What is needed:
Beginning with the line that holds "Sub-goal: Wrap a", set down each line of the data below through the very last, exactly as given, and nothing beyond that.

Provided material:
§

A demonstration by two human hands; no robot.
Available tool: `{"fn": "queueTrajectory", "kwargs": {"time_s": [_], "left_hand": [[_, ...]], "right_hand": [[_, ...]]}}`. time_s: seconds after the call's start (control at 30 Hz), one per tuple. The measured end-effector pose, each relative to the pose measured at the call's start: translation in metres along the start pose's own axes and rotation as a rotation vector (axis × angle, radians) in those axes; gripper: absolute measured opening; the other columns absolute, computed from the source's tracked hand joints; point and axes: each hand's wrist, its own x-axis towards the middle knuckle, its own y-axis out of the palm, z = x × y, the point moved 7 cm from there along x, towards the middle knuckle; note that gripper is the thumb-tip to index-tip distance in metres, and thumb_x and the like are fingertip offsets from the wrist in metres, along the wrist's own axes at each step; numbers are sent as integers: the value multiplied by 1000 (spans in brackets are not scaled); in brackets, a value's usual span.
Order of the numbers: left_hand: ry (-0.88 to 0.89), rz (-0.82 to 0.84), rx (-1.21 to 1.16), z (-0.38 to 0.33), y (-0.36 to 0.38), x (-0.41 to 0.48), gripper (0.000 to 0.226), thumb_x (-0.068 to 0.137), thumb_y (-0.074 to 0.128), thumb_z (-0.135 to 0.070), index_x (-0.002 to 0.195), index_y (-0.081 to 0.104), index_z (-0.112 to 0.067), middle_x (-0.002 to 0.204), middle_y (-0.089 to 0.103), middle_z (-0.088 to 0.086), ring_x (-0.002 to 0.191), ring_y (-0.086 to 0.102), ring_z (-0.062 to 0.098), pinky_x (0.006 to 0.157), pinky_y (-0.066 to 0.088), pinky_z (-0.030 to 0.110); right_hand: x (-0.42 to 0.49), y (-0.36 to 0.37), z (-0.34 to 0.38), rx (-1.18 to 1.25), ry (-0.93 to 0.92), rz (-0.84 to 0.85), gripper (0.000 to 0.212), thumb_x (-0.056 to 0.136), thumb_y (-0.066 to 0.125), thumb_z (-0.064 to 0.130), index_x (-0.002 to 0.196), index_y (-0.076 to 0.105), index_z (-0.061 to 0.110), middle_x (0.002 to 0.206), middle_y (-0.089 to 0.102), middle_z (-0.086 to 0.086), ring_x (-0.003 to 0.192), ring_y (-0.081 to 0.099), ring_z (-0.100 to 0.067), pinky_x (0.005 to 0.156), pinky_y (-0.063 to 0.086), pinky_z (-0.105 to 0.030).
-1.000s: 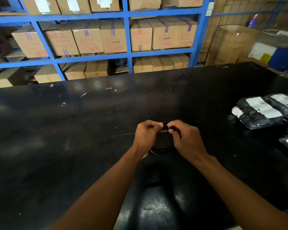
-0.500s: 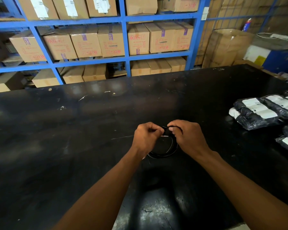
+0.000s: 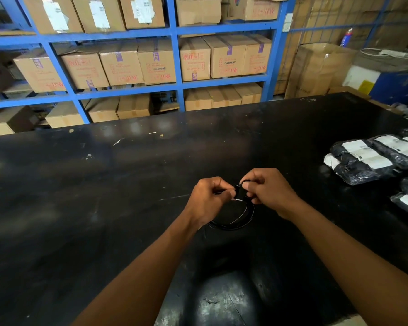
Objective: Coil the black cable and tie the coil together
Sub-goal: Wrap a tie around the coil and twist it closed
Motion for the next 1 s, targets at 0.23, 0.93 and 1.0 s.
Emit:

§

Expected answer:
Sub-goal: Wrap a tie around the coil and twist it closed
Motion for the next 1 s, targets at 0.23, 0.93 and 1.0 s.
Emit:

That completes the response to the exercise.